Mi amigo de la camisa sucia se apartó y el matón de la Thompson se me acercó un poco más, con la mira apuntándome al pecho. Me quedé quieto, sosteniéndome la cara, sintiendo en mis dedos la sangre pegajosa y tibia.
Stevens cayó al suelo.
—Venga, daos prisa —gritó el tipo de los puños sucios—. Sacad a este viejo de mierda de aquí. —Se inclinó y lo cogió de uno de los tobillos. Otro le ayudó con la extremidad inferior restante y entre los dos arrastraron a Stevens sobre sus espaldas, apartando cualquier obstáculo en su camino hacia la puerta.
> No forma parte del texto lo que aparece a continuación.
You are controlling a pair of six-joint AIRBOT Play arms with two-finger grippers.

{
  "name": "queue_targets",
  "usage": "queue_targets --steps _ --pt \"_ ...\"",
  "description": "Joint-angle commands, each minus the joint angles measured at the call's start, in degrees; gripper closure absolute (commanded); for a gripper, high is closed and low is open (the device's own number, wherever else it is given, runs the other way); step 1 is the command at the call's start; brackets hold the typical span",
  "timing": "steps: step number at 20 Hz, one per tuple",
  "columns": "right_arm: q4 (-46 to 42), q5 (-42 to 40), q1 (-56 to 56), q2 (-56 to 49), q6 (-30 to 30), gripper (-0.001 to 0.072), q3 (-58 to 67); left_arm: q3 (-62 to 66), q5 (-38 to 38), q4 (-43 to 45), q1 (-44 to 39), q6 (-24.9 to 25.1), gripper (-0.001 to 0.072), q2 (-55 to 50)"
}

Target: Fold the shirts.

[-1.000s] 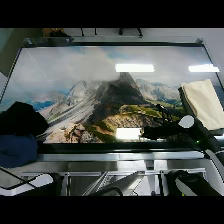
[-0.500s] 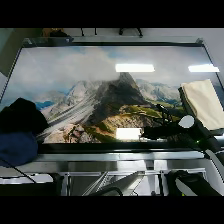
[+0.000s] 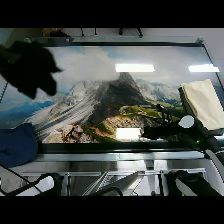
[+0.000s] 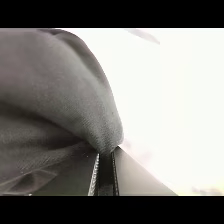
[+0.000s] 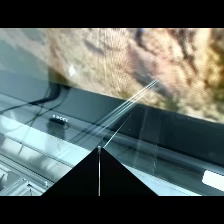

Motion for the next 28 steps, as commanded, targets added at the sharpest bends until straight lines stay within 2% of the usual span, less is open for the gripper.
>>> queue_targets --steps 1,3,8,11,12,13,14,15,18,21,24,28 --pt "0.20 0.70 0.04 0.04 0.04 0.0689 0.00 1.81 -1.62 7.87 -15.56 -4.81 0.0693 3.19" --pt "0.22 0.94 0.04 0.04 0.02 0.0689 0.00 0.59 -2.01 11.98 -24.04 -6.34 0.0693 2.23" --pt "0.72 0.04 0.04 0.04 0.04 0.0689 0.00 -10.25 3.02 12.26 -41.27 -6.91 0.0693 -4.15" --pt "1.95 0.24 0.02 0.04 0.04 0.0687 0.13 -15.28 7.30 12.13 -46.84 -7.04 0.0690 -9.18" --pt "1.92 0.28 -0.09 0.04 0.04 0.0681 0.52 -15.41 6.69 12.17 -47.43 -7.02 0.0643 -10.84" --pt "1.90 0.26 -0.35 0.02 0.02 0.0578 1.49 -14.51 4.66 12.13 -47.36 -7.17 0.0237 -12.24" --pt "1.95 0.26 -1.07 0.04 0.04 0.0351 2.84 -13.16 2.43 12.15 -46.66 -9.75 0.0013 -13.25" --pt "1.92 0.22 -2.05 0.04 0.02 0.0221 4.55 -11.32 -0.48 12.11 -45.35 -12.00 0.0011 -13.88" --pt "1.95 -0.13 -5.07 -0.37 -0.70 0.0216 9.35 -7.04 -7.87 12.31 -40.19 -13.25 0.0012 -13.60" --pt "1.77 -1.03 -5.40 -2.60 -2.16 0.0216 9.64 -12.55 -10.21 12.37 -35.17 -12.68 0.0011 -10.08" --pt "2.14 -0.81 -5.29 -8.22 -3.52 0.0215 9.62 -27.82 -5.79 12.28 -33.55 -11.34 0.0012 -5.07" --pt "10.45 -0.87 -2.64 -14.91 -11.30 0.0216 9.51 -46.34 8.55 11.72 -37.29 -10.21 0.0012 -0.61"
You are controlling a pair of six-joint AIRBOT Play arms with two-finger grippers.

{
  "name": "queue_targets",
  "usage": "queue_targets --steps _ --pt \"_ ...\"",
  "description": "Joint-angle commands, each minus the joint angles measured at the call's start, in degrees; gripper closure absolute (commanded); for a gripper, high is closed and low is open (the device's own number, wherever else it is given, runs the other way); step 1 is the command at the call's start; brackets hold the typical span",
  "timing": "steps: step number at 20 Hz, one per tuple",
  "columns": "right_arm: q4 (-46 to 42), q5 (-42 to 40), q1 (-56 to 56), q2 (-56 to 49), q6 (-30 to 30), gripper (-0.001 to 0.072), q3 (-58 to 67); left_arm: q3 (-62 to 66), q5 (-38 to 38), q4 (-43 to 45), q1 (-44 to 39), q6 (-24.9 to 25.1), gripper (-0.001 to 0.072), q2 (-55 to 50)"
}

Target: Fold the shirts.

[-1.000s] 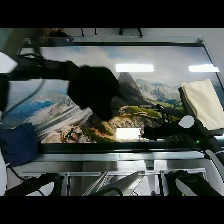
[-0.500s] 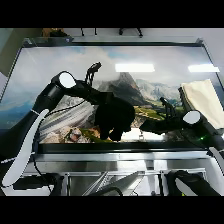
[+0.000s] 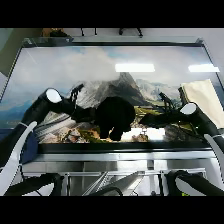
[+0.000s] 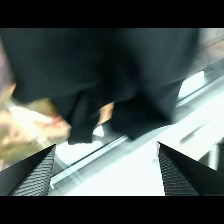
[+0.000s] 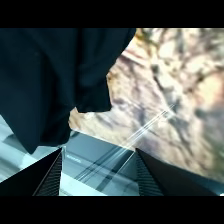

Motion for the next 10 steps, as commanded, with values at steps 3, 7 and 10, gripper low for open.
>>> queue_targets --steps 3,7,10 --pt "11.32 -1.73 8.74 -7.67 -9.03 0.0216 0.09 -16.31 16.79 -0.50 -7.96 1.14 0.0012 2.99" --pt "16.92 -8.94 17.97 -10.01 -9.11 0.0216 0.09 -17.81 27.54 -0.35 -15.37 1.07 0.0013 2.99" --pt "16.85 -11.32 19.06 -11.08 -9.11 0.0216 0.09 -17.84 31.67 -0.37 -17.42 0.92 0.0013 2.97"
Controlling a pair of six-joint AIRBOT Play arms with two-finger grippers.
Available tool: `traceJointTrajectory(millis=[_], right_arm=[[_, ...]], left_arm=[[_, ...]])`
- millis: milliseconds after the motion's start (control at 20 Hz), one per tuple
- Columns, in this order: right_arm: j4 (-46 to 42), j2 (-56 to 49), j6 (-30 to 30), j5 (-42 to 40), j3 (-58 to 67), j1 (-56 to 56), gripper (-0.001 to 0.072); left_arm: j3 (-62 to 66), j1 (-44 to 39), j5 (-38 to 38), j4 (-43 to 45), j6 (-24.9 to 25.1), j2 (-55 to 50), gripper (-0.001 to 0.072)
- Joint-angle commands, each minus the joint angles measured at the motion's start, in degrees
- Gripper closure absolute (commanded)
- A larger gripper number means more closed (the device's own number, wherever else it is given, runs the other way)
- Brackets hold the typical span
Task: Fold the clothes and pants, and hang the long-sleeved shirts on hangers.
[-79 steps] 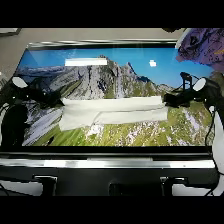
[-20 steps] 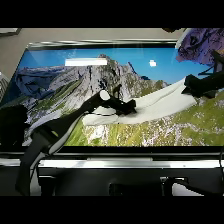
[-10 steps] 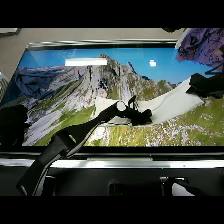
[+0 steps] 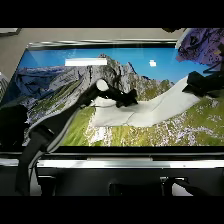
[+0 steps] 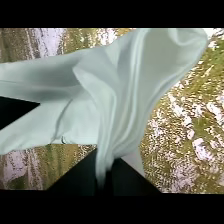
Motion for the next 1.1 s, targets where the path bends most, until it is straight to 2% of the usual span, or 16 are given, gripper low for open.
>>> traceJointTrajectory(millis=[0, 200, 350, 700, 1050], right_arm=[[-0.96, -0.39, 6.03, -3.82, 0.02, 7.65, 0.0682], [-5.20, -3.50, 14.91, -9.97, 0.02, 21.77, 0.0682], [-6.34, -7.82, 19.74, -15.87, 0.02, 31.04, 0.0682], [-5.97, -20.41, 24.24, -27.15, 0.02, 43.95, 0.0682], [-4.68, -27.06, 24.76, -32.39, 0.02, 45.59, 0.0681]], left_arm=[[-0.09, 8.48, -12.59, 15.21, -1.51, 9.44, 0.0694], [-0.09, 17.25, -21.84, 24.33, -1.44, 18.43, 0.0693], [-0.09, 22.47, -24.63, 25.14, -0.81, 22.58, 0.0692], [-0.09, 28.89, -27.19, 25.09, -0.63, 25.70, 0.0691], [-0.09, 29.29, -27.36, 25.11, 0.68, 25.66, 0.0691]])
Abrieron la puerta doble de una patada y arrastraron al viejo por la acera hasta un coche que los esperaba. Otro dos matones estaban delante del coche, armados con ametralladoras, amenazando a la multitud que se había amontonado boquiabierta frente al café.
Fue la cosa más fríamente calculada y más desvergonzada que haya visto.
Los matones de las Thompson salieron del café caminando de espaldas y subieron rápidamente al coche. Uno de los que esperaban en la calle se dio la vuelta y me disparó a través de la ventana. Yo me lo esperaba, y en el momento en que se giró me tiré de bruces contra el suelo. Las balas mordieron las paredes; algunos trozos de pared cayeron sobre mi cabeza y mi cuello. Otro proyectil mandó a paseo el tacón de uno de mis zapatos. Luego hubo un alto el fuego y me asomé por encima de la mesa, a tiempo para ver que el matón saltaba sobre el estribo del coche, mientras este doblaba la esquina y desaparecía a gran velocidad.
Me puse en pie como pude y me metí en la cabina telefónica.